##### COLLECTED MATERIAL

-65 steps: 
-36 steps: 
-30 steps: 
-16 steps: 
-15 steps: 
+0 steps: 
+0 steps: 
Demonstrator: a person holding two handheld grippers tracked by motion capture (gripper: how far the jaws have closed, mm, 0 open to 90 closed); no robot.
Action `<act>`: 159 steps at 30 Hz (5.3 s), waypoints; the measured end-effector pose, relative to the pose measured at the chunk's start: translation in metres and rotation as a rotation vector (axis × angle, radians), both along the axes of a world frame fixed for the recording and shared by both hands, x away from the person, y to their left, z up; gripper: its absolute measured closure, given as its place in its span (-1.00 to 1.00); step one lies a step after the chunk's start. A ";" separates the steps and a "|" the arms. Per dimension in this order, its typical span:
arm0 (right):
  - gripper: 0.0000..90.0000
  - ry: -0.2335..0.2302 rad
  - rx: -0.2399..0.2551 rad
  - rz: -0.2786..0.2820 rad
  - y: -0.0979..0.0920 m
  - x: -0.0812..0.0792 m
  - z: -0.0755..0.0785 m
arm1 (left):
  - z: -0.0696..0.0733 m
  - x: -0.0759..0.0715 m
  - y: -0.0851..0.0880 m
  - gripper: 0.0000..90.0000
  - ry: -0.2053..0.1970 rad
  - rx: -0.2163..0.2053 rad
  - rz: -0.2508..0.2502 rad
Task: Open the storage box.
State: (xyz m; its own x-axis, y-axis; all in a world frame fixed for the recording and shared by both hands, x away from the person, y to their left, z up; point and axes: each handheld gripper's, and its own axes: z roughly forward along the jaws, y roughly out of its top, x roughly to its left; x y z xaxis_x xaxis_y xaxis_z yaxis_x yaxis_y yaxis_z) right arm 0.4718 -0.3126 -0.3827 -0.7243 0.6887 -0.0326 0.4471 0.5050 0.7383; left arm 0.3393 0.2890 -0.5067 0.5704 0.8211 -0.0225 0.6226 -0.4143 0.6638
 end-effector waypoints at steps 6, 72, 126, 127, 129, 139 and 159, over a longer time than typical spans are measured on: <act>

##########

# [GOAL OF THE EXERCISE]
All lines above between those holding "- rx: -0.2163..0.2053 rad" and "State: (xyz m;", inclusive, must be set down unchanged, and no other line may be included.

# [EXERCISE RESPONSE]
  - rx: -0.2163..0.2053 rad
  - rz: -0.2508..0.2502 rad
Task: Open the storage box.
State: (xyz m; its own x-axis, y-axis; all in a world frame fixed for the recording and shared by both hands, x away from the person, y to their left, z up; point and axes: each handheld gripper's, and its own axes: z roughly forward along the jaws, y roughly out of its top, x roughly to its left; x y z xaxis_x xaxis_y xaxis_z yaxis_x yaxis_y yaxis_z) right arm 0.4718 -0.3126 -0.3827 -0.7243 0.6887 -0.0326 0.4471 0.5050 0.7383; left arm 0.3393 0.2890 -0.5067 0.5704 0.8211 -0.0225 0.6226 -0.4143 0.6638

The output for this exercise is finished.